讲解 EE5434 final project讲解 Processing

EE5434 final project

Data will be available on Oct. 2

https://www.kaggle.com/t/0e5f2d6870f7451893f45239bcb34181

Report and source codes due (deadline): 11:59PM, Dec. 6th

Full mark: 100 pts.

During the process, you can keep trying new machine learning models and boost the learning accuracy.

You are encouraged to form. groups of size 3 with your classmates so that the team can implement multiple learning models and compare their performance. If you cannot find any partners, please send a message on the group discussion board and briefly introduce your expertise. In the worst case, we can match you with students lacking group members. If you prefer to do this yourself, you can get 5 bonus points.

Submission format: Report should be in PDF format. Source code should be in a notebook file (.ipynb) and also save your source code as a HTML file (.html). Thus, there are three files you need to upload to Canvas. Remember that you should not copy anyone’s codes.

Files and naming rules: For example, if the team members are: Jackie Lee and Xuantian Chan, name it as JackieLee-XuantianChan.xxx. 5 pts will be deducted if the naming rule is not followed. In your report, please clearly show the group members.

How do we grade your report? We will consider the following factors.

1. You would get 30% (basic grade) if you correctly applied one learning model to our

classification problem. The accuracy should be much better than random guess. Your report is written in generally correct English and is easy to follow. Your report should include clear explanation of your implementation details and basic analysis of the results.

2. Factors in grading:

a. Applied/implemented and compared at least 2 different models. You show good sense in choosing appropriate models (such as some NLP related models).

b. For each model, clear explanation of the feature encoding methods, model structure, etc. Carefully tuned multiple sets of parameters or feature engineering methods. Provided evidence of multiple methods to boost the performance.

c. Consider performance metrics beyond accuracy (such as confusion matrix, recall, etc.). Carefully compare the performance of different methods/models/parameter sets. Being able to present your results using the most insightful means such as tables/figures etc.

d. Well-written reports that are easy to follow/read.

e. Final ranking on Kaggle.

For each of the factor, we have unsatisfactory (1), acceptable (2), satisfactory (3), good (4), excellent (5). The sum of each factor will determine the grade. For example, student A got 4 good and 1 acceptable for a to e. Then, A’s total score is 4*4+2=16. The full mark for a to e is 25. So, A’s percentage is 64%.

Note that if the final performance is very close (e.g. 0.65 vs 0.66), the corresponding submissions belong to the same group in the ranking.

Factors that can increase your grade:

1. You used a new learning model/feature engineering method that was not taught in

class. This requires some reading and clear explanation why you think this model fits this problem.

2. Your model’s performance is much better than others because of a new or optimized method based on the data properties.

The format of the report

1. There is no page limit for the report. If you don’t have much to report, keep it simple. Also, miminize the language issues by proofreading.

2. Write down the name and Kaggle user name (not the team name) of your team members.

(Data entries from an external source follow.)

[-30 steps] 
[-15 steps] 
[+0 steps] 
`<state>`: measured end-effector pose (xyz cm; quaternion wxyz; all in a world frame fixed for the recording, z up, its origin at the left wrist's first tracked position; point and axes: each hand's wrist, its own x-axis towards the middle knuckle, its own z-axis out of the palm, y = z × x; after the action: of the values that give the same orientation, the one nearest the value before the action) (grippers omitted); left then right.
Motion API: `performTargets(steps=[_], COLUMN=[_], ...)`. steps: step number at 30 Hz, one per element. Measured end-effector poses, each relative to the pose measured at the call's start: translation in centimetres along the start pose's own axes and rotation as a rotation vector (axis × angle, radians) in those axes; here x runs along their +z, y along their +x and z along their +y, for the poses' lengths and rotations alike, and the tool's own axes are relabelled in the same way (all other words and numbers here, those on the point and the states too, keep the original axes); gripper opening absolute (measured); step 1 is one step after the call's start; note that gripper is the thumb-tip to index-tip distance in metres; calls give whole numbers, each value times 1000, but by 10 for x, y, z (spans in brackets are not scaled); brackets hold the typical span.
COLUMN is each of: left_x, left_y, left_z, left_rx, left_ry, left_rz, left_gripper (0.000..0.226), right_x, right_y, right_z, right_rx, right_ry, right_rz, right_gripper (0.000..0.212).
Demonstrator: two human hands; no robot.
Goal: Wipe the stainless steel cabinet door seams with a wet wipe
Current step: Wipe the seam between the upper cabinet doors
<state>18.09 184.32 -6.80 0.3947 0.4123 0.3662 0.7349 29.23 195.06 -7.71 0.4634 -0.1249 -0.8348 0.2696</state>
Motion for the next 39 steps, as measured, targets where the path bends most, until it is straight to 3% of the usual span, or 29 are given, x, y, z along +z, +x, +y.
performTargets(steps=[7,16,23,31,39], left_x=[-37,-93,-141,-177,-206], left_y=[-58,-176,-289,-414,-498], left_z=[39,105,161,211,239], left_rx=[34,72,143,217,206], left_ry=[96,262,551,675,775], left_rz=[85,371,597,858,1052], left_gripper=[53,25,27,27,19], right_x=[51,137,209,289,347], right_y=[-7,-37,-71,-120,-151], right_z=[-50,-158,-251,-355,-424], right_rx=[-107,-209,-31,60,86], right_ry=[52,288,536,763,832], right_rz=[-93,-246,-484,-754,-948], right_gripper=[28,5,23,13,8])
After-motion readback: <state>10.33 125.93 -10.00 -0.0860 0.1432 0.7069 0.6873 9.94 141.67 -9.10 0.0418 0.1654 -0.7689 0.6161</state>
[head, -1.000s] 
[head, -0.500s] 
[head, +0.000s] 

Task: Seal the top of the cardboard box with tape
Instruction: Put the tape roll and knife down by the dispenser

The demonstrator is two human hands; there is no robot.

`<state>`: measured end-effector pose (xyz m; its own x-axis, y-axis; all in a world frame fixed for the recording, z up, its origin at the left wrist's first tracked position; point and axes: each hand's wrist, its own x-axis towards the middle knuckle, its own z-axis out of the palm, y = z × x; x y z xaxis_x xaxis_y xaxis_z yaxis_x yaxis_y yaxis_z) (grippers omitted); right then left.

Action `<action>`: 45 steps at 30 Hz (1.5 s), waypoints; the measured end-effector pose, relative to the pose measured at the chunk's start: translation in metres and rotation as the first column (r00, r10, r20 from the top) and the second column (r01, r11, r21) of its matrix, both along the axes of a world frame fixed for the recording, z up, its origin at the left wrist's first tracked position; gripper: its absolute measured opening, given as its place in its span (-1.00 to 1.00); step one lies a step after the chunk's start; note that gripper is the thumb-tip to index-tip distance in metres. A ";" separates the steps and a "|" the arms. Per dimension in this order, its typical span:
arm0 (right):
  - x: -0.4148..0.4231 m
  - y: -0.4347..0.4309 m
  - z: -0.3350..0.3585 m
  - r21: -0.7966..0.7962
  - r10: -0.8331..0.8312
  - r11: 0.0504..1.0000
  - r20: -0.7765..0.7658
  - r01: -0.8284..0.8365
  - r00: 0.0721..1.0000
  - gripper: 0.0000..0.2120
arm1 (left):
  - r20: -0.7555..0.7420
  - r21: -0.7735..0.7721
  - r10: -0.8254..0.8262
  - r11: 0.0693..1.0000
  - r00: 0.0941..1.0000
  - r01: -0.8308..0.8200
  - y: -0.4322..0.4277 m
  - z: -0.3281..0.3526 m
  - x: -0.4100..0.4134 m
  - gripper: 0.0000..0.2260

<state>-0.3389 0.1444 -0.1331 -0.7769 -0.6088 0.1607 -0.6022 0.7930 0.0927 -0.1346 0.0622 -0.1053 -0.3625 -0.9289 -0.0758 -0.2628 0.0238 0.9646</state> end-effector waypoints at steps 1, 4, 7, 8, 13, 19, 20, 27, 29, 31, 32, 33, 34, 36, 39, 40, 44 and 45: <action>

3. To make our grading more standard, please use the following sections:

a. Abstract. Summarize the report (what you done, what methods you use and the conclusions). (less than 300 words)

b. Data properties (data explortary analysis). You should describe your understanding/analysis of the data properties. For example, what is the distribution of the classes (balanced/imblanced). Use a table/figure to visualize this.

c. Methods/models. In this section, you should describe your implemented models. Provide key parameters. For example, what are the features? If you use kNN, what is k and how you computed the distance? If you use ANN, what is the architecture, etc. You should separate the high-level description of the models and the tuning of hyper-parameters.

d. Experimental results. In this section, compare and summarize the results using appropriate tables/figures. Simplying copying screening is acceptable but will lead to low mark for sure. Instead, you should *summarize* your results. You can also compare the performance of your model under different hyperparameters.

e. Conclusion and discussion. Discussion why your models perform well or poorly.

f. Future work. Discuss what you could do if more time is given.

4. For each model you tried, provide the codes of the model with the best performance. In your report, you can detail the performance of this model with different parameters.